EU, INGMAR BERGMAN E O RELÓGIO
Um relógio sem ponteiros. Um recém-nascido que não chora, um ancião que não lamenta, uma vida que passa em branco, uma morte encarcerada em circunstâncias perdidas de contexto. Tantas expressões remotas impressas no tempo perdido. Mas, sem ponteiros, o relógio permanece, dubiamente, como uma superfície frágil e aterradora, capaz de rasgar o futuro com a ausência de perspectiva. Silêncio!
A metáfora que traduz a jornada de Isak Borg, protagonista do filme Morangos Silvestres, é perfeita para decifrar a marcação das horas presente em todas as obras de Ingmar Bergman. Horas violadas no romper das emoções. Uma busca desesperada para compreender o sofrimento e superá-lo. Reconciliação!

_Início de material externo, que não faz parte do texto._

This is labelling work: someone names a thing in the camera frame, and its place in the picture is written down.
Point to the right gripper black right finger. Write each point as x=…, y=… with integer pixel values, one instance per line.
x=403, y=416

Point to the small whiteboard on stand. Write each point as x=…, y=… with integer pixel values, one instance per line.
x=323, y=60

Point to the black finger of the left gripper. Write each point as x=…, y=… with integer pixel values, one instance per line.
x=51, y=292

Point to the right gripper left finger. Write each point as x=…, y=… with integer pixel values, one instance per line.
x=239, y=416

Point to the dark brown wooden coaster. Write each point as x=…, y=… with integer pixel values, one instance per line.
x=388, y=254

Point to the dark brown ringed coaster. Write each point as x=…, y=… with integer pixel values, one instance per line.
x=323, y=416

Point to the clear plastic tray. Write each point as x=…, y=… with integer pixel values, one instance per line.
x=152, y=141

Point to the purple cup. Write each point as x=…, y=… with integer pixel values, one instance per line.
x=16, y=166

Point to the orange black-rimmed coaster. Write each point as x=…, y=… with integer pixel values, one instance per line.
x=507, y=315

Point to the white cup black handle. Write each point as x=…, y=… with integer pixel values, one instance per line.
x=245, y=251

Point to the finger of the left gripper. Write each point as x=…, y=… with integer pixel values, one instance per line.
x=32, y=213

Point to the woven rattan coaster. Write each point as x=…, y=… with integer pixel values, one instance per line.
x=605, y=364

Desperto assustada. Pela primeira vez sonho que estou perdendo a visão ofuscada pela claridade. Percebo fragmentos de uma realidade improvável enquanto sou enclausurada num lugar em ruínas. Estilhaços de vivências formam o mosaico onírico do medo. Acordo, violando o cárcere, e permaneço em busca das origens do sonho. Tento me reencontrar no tempo, mas o relógio automático distante do corpo é silêncio.
Os ponteiros permanecem indiferentes às minhas palpitações. Os sons denunciam a noite. Às cegas, insisto em tatear o sono. Mas... Insônia é como um ponteiro que tenta fugir do relógio. Revolução de sentimentos que alardeam idéias desencontradas. Ansiedade!
Rendo-me! Basta! Sou a face do relógio e deixo a noite me atravessar até que o amanhecer me traga as sombras dos ponteiros.